When the Priests Turn From God

When Moses went up the mountain he left his brother Aaron as a shepherd over the flock of Israel, as a watchman over the people.

It did not go well.

He said, “We indeed tried your people in your absence, and the Watchman has lead them astray.
Qur’an 20:85

The Qur’anic author sees Aaron’s specific mistake as something between idolatry and iconography. Aaron creates a Golden Calf, and appears to equate it with his own God, Moses’s God, the God of salvation. This is in keeping with the old religion’s view of God as bull-like:

Then he produced for them a calf — a body with a low — and they said. This is your God and the god of Moses, so he forgot! Did they not see that it did not answer them, nor could it bring them any benefit or harm?
Qur’an 20:89

Aaron had turned away from God, insisting the people follow his (instead of the Lord’s) command — until Moses comes again, said the people:

Aaron had certainly told them earlier, “O my people! You are only being tested by it. Indeed, your Lord is the All-beneficent. So follow me and obey my command!’ They had said, ‘We will keep on attending to it until Moses returns to us.”

He said, “O Aaron! What kept you, when you saw them going astray, from following me? Did you disobey my command?”
Qur’an 20:90-93

The parallel to the Catholic Church is clear. Aaron’s conception of intermediaries made it easy for him to become a law to himself. Pope Benedict XVI wrote of a similar phenomenon, the secularization of the bishops, and their move to be powers of their own. This processed criticized as early as the Qur’an was not corrected until the middle 20th century:

While the medieval text prescribed a so-called indicative sacramental formula and saw the ordination as resulting from the indicative of the conferral of power, ordination is accomplished according to the 1947 text in a supplicatory form, in the manner of a petition, of a prayer. Thus it is apparent even in the external form that the true conferrer of powers is the Holy Spirit, to whom the sacramental prayer is addressed, not the human consecrator.

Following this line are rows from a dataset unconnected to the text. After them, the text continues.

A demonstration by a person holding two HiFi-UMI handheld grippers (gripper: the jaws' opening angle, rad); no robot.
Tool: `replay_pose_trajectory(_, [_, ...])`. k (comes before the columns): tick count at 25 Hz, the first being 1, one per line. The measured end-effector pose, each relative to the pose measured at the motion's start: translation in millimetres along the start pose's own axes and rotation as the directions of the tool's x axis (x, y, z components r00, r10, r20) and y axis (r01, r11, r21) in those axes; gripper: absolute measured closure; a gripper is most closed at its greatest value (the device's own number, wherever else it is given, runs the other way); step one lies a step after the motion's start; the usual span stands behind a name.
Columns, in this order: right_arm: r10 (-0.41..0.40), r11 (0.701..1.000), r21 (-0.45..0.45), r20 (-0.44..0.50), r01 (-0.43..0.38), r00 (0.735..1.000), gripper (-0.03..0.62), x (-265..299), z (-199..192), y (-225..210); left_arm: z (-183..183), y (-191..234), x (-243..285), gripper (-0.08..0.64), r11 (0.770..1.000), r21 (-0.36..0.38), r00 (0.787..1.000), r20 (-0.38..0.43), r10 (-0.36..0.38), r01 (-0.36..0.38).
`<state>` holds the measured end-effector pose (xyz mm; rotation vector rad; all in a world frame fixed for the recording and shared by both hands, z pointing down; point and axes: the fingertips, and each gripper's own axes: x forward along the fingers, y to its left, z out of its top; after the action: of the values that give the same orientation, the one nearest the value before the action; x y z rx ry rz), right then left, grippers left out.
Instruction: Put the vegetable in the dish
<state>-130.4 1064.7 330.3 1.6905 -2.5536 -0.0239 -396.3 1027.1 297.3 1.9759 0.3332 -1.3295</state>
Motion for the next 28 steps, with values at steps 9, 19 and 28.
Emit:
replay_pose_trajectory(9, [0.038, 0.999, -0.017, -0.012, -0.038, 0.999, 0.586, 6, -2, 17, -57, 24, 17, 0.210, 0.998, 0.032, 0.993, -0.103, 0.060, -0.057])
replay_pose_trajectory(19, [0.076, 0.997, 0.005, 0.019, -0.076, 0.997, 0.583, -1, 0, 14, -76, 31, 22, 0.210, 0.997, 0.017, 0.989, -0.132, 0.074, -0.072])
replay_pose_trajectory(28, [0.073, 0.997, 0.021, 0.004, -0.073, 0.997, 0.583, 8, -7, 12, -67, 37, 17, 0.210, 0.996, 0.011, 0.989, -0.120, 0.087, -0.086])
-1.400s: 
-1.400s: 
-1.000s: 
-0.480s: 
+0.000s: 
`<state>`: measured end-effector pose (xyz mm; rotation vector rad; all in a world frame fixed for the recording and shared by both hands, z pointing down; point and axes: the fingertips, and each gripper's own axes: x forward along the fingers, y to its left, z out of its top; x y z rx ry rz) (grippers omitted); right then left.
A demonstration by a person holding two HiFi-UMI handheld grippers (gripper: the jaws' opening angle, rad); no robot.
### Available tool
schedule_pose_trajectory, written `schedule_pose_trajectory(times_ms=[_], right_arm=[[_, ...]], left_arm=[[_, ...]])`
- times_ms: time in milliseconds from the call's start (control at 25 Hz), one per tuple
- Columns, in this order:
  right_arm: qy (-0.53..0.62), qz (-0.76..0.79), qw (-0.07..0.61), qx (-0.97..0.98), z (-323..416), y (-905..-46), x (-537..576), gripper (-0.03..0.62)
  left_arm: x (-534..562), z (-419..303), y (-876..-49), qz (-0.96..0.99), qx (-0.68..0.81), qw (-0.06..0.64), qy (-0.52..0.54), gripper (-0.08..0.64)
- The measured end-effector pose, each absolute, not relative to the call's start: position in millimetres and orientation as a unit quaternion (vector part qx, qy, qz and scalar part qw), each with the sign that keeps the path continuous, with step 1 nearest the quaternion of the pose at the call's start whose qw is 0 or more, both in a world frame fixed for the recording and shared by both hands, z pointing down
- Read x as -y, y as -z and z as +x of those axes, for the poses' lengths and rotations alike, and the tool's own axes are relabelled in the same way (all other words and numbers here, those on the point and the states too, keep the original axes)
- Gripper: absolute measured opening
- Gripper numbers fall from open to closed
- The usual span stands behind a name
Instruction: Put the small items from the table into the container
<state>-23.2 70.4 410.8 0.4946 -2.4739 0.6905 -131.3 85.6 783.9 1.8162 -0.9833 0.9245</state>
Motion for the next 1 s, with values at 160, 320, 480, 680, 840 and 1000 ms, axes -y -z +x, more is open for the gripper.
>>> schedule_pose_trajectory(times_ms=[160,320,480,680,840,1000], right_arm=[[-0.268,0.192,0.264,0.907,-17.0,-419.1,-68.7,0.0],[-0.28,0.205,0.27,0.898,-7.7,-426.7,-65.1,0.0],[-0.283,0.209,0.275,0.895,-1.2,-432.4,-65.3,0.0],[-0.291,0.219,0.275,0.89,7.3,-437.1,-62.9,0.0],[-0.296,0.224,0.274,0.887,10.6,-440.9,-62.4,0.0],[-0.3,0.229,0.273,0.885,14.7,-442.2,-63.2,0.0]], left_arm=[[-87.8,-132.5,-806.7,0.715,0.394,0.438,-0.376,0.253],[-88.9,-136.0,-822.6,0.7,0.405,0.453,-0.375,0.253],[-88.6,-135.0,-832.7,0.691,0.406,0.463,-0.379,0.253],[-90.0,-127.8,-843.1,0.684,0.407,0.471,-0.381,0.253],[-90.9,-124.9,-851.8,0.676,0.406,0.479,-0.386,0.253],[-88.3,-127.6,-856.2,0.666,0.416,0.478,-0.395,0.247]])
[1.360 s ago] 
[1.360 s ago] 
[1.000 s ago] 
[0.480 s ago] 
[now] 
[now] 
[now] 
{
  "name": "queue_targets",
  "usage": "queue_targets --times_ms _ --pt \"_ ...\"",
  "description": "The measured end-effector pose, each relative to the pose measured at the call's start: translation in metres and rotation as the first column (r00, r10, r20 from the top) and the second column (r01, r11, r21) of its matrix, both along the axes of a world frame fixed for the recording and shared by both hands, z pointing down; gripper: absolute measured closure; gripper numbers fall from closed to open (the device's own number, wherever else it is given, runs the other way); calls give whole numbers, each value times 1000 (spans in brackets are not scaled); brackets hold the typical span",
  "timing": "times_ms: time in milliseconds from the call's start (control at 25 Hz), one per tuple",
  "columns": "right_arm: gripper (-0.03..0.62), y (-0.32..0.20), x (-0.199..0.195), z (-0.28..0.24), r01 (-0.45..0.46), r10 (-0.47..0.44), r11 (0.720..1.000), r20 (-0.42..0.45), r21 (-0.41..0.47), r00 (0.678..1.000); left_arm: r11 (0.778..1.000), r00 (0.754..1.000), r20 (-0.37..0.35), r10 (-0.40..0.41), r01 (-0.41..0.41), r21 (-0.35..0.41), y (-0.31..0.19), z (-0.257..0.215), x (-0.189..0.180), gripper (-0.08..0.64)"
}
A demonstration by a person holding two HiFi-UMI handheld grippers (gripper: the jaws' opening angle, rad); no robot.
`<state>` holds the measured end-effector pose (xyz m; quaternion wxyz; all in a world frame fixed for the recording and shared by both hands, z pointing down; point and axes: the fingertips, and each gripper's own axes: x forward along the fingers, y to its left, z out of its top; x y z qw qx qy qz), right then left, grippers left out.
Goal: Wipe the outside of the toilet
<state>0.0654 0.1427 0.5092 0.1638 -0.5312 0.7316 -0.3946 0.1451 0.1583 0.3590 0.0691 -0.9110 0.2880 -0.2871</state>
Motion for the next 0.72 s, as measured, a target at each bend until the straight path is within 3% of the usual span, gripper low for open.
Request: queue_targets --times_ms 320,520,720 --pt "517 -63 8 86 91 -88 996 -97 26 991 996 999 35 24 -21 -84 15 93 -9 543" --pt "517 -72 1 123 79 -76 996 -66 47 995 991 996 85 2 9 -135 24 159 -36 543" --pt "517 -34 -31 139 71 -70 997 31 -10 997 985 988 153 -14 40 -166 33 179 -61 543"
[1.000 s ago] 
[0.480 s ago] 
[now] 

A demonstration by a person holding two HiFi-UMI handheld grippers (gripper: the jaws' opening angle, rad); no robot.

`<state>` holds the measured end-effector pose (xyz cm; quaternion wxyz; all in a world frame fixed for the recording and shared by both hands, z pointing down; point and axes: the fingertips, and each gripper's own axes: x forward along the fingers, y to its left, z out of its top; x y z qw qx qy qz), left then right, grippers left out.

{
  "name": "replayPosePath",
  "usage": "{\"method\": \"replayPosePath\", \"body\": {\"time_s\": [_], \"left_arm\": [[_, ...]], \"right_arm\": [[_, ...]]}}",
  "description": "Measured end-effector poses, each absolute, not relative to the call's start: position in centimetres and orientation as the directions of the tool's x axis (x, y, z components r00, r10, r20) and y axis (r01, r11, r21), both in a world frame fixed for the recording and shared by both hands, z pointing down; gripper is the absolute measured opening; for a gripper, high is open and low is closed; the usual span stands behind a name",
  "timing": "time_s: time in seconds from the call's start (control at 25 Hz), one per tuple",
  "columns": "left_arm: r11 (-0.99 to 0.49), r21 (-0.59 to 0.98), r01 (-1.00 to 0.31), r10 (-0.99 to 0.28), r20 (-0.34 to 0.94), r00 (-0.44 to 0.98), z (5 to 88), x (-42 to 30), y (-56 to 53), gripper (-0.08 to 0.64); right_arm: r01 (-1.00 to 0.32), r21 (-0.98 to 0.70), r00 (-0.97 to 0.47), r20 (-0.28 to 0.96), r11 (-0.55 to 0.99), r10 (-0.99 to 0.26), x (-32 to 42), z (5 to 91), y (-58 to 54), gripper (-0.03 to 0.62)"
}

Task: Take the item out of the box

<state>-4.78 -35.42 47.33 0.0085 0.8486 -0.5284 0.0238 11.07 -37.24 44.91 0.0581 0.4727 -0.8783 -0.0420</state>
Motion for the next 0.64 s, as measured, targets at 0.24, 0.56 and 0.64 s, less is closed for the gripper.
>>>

The medieval rite is formed on the pattern of investiture in a secular office. Its key word is potestas. The rite that Pius XII decrees represents a return to the form used in the early Church. It is pneumatologically oriented in terms of both gesture (since the imposition of hands signifies the conferral of the Holy Spirit) and word: the Preface is a petition for the Holy Spirit. Accordingly, the key word is now ministerium or munus: service and gift; hence the words of priestly ordination speak also of the duty of good example and moral discipline.
Joseph Cardinal Ratzinger (Pope Benedict XVI), Principles of Catholic Theology: Building Stones for a Fundamental Theology, p. 241

The Priest mimicked Moses out of love. But the Qur’anic author distinguishes this mimicry from true imitation. Consider the dust came from Moses’s walk on his way. The Priest also throws up dust in mimicry, but by his hands and not his feet:

He said, “I saw what they did not see. I took a handful from the messenger’s trail and threw it. That is how my soul prompted me.”
Qur’an 20:96

From this Aaron is restored. Neither the Torah, nor the Psalms, nor the Gospels, nor the Qur’an itself (according to the Qur’anic author) are there to cause misery, but are hope and help from God.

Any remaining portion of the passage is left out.